1300812 - Make Mozharness downloads and unpacks actions handle better intermittent S3/EC2 issues

Comment on attachment 8789845 [details] Bug 1300812 - Make Mozharness downloads handle better intermittent S3/EC2 issues This works, however, I'm more interested on feedback as I'm not completely satisfied on what I wrote.

Attachment #8789845 - Flags: review?(gps)

Attachment #8789845 - Flags: review?(aki)

Attachment #8789845 - Flags: feedback?(gps)

Attachment #8789845 - Flags: feedback?(aki)

Armen [:armenzg]

Assignee

Comment 6

•

8 years ago

mozreview-review

Comment on attachment 8789845 [details] Bug 1300812 - Make Mozharness downloads handle better intermittent S3/EC2 issues https://reviewboard.mozilla.org/r/77904/#review76320 ::: testing/mozharness/mozharness/base/script.py:500 (Diff revision 3) > + raise FetchedIncorrectFilesize( > + 'The server file size is {} while we got instead {}'.format( > + expected_file_size, obtained_file_size) > + ) > + > + compressed_file = StringIO(file_contents) gps: should we simply passed compressed_file instead of file_object?

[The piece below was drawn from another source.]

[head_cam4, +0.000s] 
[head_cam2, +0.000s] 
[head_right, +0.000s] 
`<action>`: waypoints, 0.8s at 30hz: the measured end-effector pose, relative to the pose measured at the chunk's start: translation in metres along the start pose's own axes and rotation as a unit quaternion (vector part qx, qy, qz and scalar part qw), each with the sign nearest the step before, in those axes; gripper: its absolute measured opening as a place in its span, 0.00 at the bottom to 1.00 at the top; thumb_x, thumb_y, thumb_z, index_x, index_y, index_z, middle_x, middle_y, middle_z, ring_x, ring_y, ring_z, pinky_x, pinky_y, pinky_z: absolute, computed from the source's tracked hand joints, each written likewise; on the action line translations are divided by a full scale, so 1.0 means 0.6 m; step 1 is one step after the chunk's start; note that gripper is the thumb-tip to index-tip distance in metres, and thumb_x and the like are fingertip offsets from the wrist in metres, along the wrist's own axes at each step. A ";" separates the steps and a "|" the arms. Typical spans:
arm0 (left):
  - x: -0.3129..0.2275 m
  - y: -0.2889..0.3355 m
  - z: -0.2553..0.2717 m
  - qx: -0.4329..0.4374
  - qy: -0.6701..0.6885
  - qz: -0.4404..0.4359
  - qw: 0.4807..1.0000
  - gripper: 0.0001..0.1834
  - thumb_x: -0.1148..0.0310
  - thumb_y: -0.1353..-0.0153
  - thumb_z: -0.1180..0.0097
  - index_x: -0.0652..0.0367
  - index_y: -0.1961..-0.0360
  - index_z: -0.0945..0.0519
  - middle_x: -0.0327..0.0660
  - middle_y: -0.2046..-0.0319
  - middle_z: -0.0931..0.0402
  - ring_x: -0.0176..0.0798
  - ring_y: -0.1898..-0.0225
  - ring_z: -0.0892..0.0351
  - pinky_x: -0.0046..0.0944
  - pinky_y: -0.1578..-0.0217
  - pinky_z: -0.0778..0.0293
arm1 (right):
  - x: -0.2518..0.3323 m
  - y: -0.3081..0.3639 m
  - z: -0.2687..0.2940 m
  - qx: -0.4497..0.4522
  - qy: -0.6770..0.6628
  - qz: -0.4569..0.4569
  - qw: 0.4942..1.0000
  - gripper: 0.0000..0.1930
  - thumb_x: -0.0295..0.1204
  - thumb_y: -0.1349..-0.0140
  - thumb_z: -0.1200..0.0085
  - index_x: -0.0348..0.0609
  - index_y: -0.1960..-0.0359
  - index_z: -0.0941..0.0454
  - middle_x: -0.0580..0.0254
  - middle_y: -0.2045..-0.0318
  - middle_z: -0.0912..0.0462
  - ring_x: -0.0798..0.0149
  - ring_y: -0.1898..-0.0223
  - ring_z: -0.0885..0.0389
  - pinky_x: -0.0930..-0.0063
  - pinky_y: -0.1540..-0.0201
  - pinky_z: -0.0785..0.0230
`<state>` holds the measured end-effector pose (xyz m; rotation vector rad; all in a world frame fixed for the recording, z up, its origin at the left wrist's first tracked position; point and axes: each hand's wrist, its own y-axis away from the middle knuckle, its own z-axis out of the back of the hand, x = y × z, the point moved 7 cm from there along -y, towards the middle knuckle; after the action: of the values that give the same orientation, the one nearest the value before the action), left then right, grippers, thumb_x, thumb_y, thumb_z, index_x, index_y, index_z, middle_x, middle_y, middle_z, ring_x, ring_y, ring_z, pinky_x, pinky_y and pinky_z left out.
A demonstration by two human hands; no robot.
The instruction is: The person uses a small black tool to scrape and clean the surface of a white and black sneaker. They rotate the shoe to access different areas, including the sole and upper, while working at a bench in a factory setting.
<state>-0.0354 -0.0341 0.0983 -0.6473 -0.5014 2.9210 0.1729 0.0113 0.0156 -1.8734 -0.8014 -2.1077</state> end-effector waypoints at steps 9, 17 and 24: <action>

Perhaps it is better to completely separate the download logic from the unpacking. We might be able to have two different retry calls with their own set of exceptions being handled. ::: testing/mozharness/mozharness/base/script.py:521 (Diff revision 3) > if mode: > os.chmod(fname, mode) > > except zipfile.BadZipfile as e: > self.exception('{}'.format(e.message)) > + raise aki: do I need to raise the exception if I'm not catching it inside of the retry?

Aki Sasaki (not active)

Comment 7

•

8 years ago

Comment on attachment 8789845 [details] Bug 1300812 - Make Mozharness downloads handle better intermittent S3/EC2 issues > ::: testing/mozharness/mozharness/base/script.py:521 > (Diff revision 3) > > if mode: > > os.chmod(fname, mode) > > > > except zipfile.BadZipfile as e: > > self.exception('{}'.format(e.message)) > > + raise > > aki: do I need to raise the exception if I'm not catching it inside of the > retry? What do you want to have happen? self.exception() will log the exception at level ERROR by default: http://hg.mozilla.org/mozilla-central/file/tip/testing/mozharness/mozharness/base/log.py#l157 Raising it without catching it will kill the script. A similar thing can happen by self.exception() with level=FATAL. It looks like run() catches exceptions and runs the post-run cleanup/reporting steps anyway: http://hg.mozilla.org/mozilla-central/file/tip/testing/mozharness/mozharness/base/script.py#l1930 So if you want the script to die at this point, raising it seems ok. I think it's equivalent to self.exception(..., level=FATAL).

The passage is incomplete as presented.